# Recurrent and ergodic Markov chains

Today, we will look in more detail into convergence of Markov chains – what does it actually mean and how can we tell, given the transition matrix of a Markov chain on a finite state space, whether it actually converges.

So suppose that we are given a Markov chain on a finite state space, with transition probabilities described by a matrix K as in the previous post on this topic.
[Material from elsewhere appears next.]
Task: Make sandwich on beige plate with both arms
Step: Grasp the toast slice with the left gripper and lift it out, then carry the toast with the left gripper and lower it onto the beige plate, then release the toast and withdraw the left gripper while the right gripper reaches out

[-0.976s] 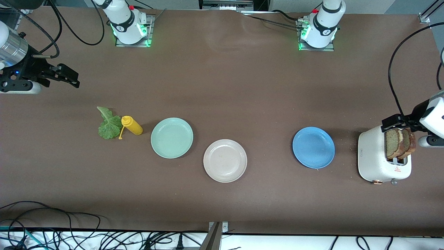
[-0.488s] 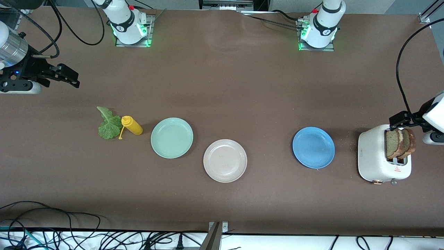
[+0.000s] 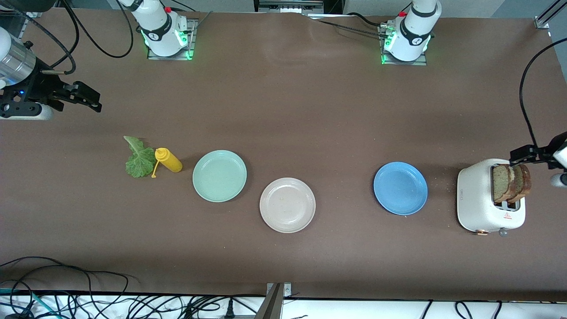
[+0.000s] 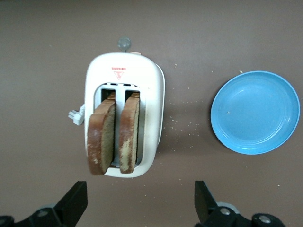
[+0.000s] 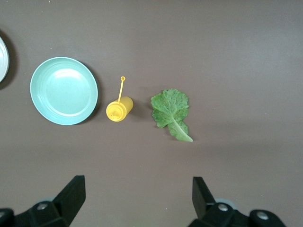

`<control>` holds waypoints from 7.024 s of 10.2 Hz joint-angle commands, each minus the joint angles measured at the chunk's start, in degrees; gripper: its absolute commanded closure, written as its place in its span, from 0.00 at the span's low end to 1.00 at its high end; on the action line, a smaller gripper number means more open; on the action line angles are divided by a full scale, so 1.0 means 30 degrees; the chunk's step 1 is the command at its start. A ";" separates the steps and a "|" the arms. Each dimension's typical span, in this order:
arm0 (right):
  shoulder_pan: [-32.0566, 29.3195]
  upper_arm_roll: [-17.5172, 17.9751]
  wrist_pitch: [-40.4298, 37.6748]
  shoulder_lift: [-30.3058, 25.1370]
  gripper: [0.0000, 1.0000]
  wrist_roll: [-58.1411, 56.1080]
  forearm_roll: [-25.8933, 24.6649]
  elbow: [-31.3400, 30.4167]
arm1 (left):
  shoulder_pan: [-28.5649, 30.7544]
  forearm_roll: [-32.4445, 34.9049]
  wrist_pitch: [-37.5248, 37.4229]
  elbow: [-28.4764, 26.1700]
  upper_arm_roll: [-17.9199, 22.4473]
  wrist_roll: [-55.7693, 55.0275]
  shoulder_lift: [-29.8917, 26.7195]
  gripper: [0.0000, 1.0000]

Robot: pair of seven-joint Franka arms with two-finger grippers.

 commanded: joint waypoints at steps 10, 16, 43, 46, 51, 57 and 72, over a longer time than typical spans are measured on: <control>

We have seen that the distribution of Xn is given by $\mu K^n$ where $\mu$ is the initial distribution. So if Kn converges, we can expect the distribution of Xn to converge as well. If there is a matrix $K^\infty$ such that $\lim_{n \rightarrow \infty} K^n = K^\infty$

then of course $K^\infty K = (\lim_{n \rightarrow \infty} K^n) K = \lim_{n \rightarrow \infty} K^{n+1} = K^\infty$

In other words, each row $\pi$ of $K^\infty$ will have the property that $\pi K = \pi$. Interpreting K as transition probabilities, this implies that if the distribution of Xn is $\pi$, the distribution of Xn+1 will again be $\pi$. Any distribution, described by a row vector $\pi$ with row sum 1, for which this holds is called an invariant distribution and traditionally denoted by $\pi$. In other words, invariant distributions correspond to eigenvectors of the transposed matrix KT with eigenvalue 1, and our argument has shown that if $K^n$ converges to $K^\infty$, then every row of $K^\infty$ will be an invariant distribution.
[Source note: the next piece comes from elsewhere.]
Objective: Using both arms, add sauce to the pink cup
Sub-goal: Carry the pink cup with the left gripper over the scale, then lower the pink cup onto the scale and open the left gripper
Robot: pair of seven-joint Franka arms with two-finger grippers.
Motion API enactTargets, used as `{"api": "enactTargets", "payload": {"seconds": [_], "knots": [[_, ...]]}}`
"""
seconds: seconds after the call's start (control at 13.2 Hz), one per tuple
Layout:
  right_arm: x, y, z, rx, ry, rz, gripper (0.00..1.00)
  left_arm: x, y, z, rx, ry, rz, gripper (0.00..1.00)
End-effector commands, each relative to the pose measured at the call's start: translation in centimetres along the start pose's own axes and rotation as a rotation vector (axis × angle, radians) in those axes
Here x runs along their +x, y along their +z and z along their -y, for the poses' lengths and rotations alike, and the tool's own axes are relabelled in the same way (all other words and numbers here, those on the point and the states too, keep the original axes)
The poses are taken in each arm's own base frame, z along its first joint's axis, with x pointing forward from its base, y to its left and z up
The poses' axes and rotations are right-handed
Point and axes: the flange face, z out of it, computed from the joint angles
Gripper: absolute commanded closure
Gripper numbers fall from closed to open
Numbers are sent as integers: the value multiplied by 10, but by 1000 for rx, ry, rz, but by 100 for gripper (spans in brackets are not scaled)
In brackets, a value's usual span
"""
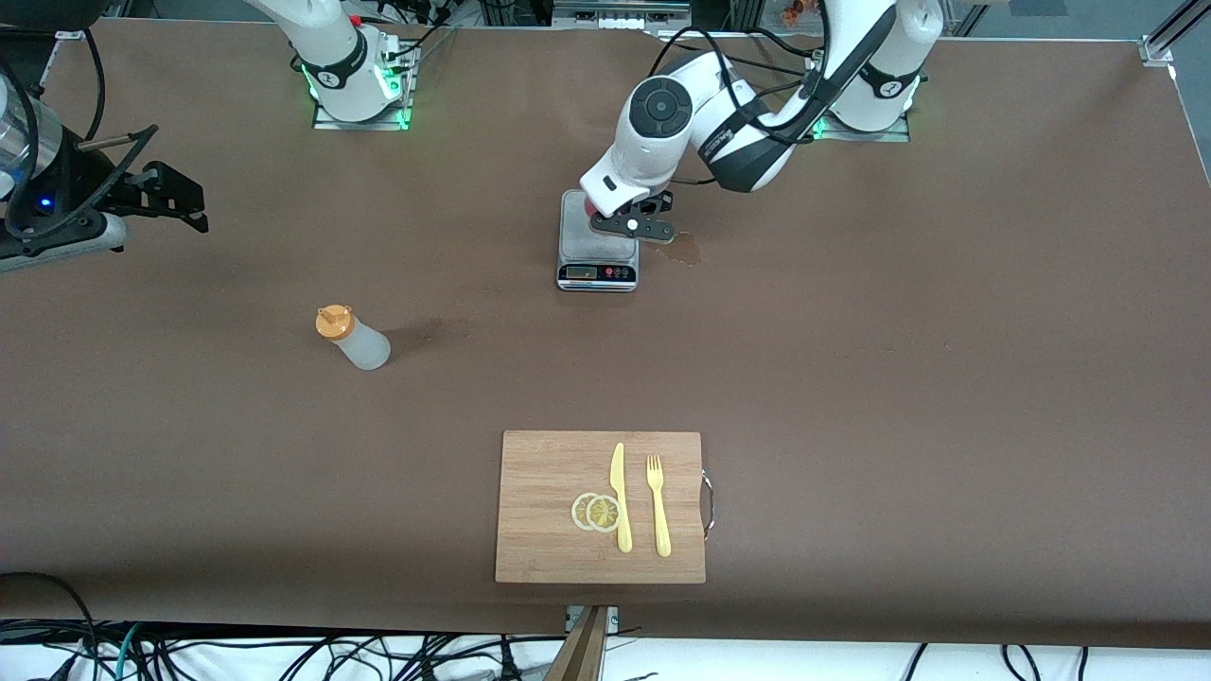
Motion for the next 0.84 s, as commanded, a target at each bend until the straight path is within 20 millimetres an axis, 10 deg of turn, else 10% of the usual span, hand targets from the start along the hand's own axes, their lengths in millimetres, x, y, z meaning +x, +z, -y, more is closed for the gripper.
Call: {"api": "enactTargets", "payload": {"seconds": [0.0,0.15,0.3,0.76], "knots": [[-2,-7,-1,-12,1,-2,0,1,25,-6,-5,6,-8,100],[-2,-7,-1,-11,-4,-1,0,7,30,-1,33,-1,-44,100],[-2,-7,-1,-13,-4,-2,0,7,27,-2,32,-29,-49,3],[-2,-6,-1,-14,-12,1,0,3,-56,-1,141,-45,-53,0]]}}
So convergence implies the existence of an invariant distribution. Let us next try to understand whether this invariant distribution is unique. There are obvious examples where this is not the case, the most trivial one being the unit matrix $K = \begin{pmatrix} 1 & 0 \\ 0 & 1 \end{pmatrix}$

Obviously $K^n = K$ and the chain converges, but every vector with row sum one is an invariant distribution. This chain is too rigid, because in whatever state we start, we will stay in this state forever. It turns out that in order to ensure uniquess of an invariant distribution, we need a certain property that makes sure that the states can move around freely which is called irreducibility.

Intuitively, we say that a Markov chain is irreducible if any state can be reached from any other state in finitely many steps. For a finite state space, this is rather easy to formalize. A finite Markov chain is called irreducible if, given two states i and j, we can find some power n such that $K^n_{ij} > 0$. In other words, given a row index i and a column index j, we can find a power n such that the element of Kn at (i,j) is not zero. It turns out that if a chain is not irreducible, we can split the state space into smaller areas that the chain – once it has entered one of them – does not leave again and on which it is irreducible. So irreducible Markov chains are the buildings blocks of more general Markov chains, and the study of many properties of Markov chains can be reduced to the irreducible case.

Now let us assume that our chain is in fact irreducible. What else do we have to ask for to make sure that it converges? Again, let us as look at an obvious example. $K = \begin{pmatrix} 0 & 1 \\ 1 & 0 \end{pmatrix}$

All even powers of this matrix are the unit matrix and all odd powers are K itself, so the Markov chain described by this transition matrix is clearly irreducible. However, there is still something wrong. If, for instance, we are in state 1 at the time t, then the probability to still be in state 1 at time t+1 is zero. Thus we are actually forced to move to state 2. In a certain sense, there is still an additional constraint on the the behaviour of the chain – the state space can be split in two pieces and we cycle through these pieces with every step. Such a chain is called periodic. If a chain is periodic, it is again obvious that we can think of it as two different chains, one chain given by the random variables X0, X2,… at even times and the other chain given by the random variables X1, X3, … at odd times. Thus again, there is a way to split the chain into parts.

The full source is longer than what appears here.